Students learn how to make from brown layers to hand-chopped tablecloths in cloths and wool, men's and women's shirts in natural linens with popular handmade embroidery, panties in brown and black stamens, triangular flap vests and beak, square or pertezuela cleavage, of cheerful color, whose laces represent the ascent and the braids and laces that form the net are sacred symbols, all of them reproductions from the 18th century. To this are added monteras, bags, dresses, skirts, coats, chopping strips to frame felt and other garments and accessories supervised in the formation and invoiced by an artisan teacher.
Aliste's typical man suit. _ Ch. S.
The Junta de Castilla y León and Interreg have also planned workshops for the interpretation and construction of instruments in Trabazos in order to promote the cultural heritage of Castile and Leon and Interreg in order to make known the musical genres, their rhythms and the sagas of traditional musicians who have bequeathed their cultural heritage in La Raya Hispanolusa. Added to them are the workshops for the construction of traditional musical instruments used in the school of folklore of Alise and Tras os Montes folklore, such as dulzaina, fole gaita, three-hole pastoral flute and drum, square Baker, drum, zambomba, tambourine, castanets and other small percussions such as arrabel, carajilo (nuez) or Reque-Reque.
Coinciding with the European days of Crafts 2021 "Space Frontera" has released the audiovisual documentary "Recuperando El folklore striano" in which it collects the promotion and impulse of the Junta de Castilla y León and of the Interreg program to the cultural heritage of the Raya of Spain and Portugal with Trabazos and Aulas de Música de Aliste and Tras os Montes as protagonist, and which is defined as "an entity transmitting knowledge with teachers and apprentices arriving from both sides of the border
Miguel Bermúdez Bermúdez, its President, points out that "in the seventies and eighties of the last century folklore and traditional culture were practically lost, we got together and so was born Aulas de Música de Aliste y Tras os Montes that fulfilled its objectives of recovering folklore and transmitting knowledge to the new generations so that we might be lost."
Enlistment girls and boys pose in traditional clothing. _ Ch.
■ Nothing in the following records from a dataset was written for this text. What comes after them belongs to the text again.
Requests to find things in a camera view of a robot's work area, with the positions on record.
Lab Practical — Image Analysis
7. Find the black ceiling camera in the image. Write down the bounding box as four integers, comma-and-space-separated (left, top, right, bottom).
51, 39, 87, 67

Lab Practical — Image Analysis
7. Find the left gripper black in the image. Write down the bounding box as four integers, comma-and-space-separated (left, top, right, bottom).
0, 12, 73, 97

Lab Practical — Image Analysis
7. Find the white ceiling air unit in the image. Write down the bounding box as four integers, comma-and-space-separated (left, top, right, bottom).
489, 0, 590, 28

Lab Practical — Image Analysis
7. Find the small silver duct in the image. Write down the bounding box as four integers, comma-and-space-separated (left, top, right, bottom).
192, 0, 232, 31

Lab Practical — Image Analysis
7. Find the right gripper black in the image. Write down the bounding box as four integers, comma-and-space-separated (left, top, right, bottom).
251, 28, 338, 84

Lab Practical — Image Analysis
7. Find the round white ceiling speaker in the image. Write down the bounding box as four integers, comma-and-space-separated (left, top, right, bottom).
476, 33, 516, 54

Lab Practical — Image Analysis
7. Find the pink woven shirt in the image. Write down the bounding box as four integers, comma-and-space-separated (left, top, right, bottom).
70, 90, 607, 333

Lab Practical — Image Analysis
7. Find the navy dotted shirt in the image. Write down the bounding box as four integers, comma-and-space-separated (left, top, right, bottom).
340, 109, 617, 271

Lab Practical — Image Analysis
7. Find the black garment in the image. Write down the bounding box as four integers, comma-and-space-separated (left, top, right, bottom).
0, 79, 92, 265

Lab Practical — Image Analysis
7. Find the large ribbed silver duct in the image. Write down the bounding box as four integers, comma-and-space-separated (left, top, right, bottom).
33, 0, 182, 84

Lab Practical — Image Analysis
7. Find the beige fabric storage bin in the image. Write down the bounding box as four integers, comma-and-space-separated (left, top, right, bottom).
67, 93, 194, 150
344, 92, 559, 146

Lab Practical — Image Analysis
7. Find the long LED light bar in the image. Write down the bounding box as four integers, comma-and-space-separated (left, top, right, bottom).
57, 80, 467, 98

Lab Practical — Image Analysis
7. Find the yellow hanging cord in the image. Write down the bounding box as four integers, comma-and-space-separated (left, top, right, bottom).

S.
For the Transmontane Rui Magalhaes: "in Tras os Montes we have many traditions similar to Aliste and thanks to this school we will learn to recover them as is the case with clothing, the making of instruments and we learn to be able to touch them".
For Rodrigo García, "the most typical instrument is gaita, we have a clear Galician and Portuguese influence. The one who sets the rhythm that can't be missed at any dance is the drum. There were big tambourines in Aliste. We have to learn to translate what the elders have taught us by being as faithful as possible. "
Espacio Frontera states that "the enlistment woman always had a reputation as a worker and in addition to the tasks of the field, the house and the family there was still energy to sew, embroidery and sing. These enlisted women have been able to preserve with mime both the costumes of their great-grandmothers and the songs and dances that bequeathed them and have a very important role as teachers, harmonizers and intergenerational and transmitters of pride of belonging. "
"they are very ancestral but very beautiful costumes, and we are very proud of our clothes and at the Trabazos workshop we have already made our suit," says Elena Gago. "it seems he doesn't have a job but still to get an entire suit you're two or three years sewing," says a young girl from Alcañices wearing the suit made by her mother, a student at the workshop.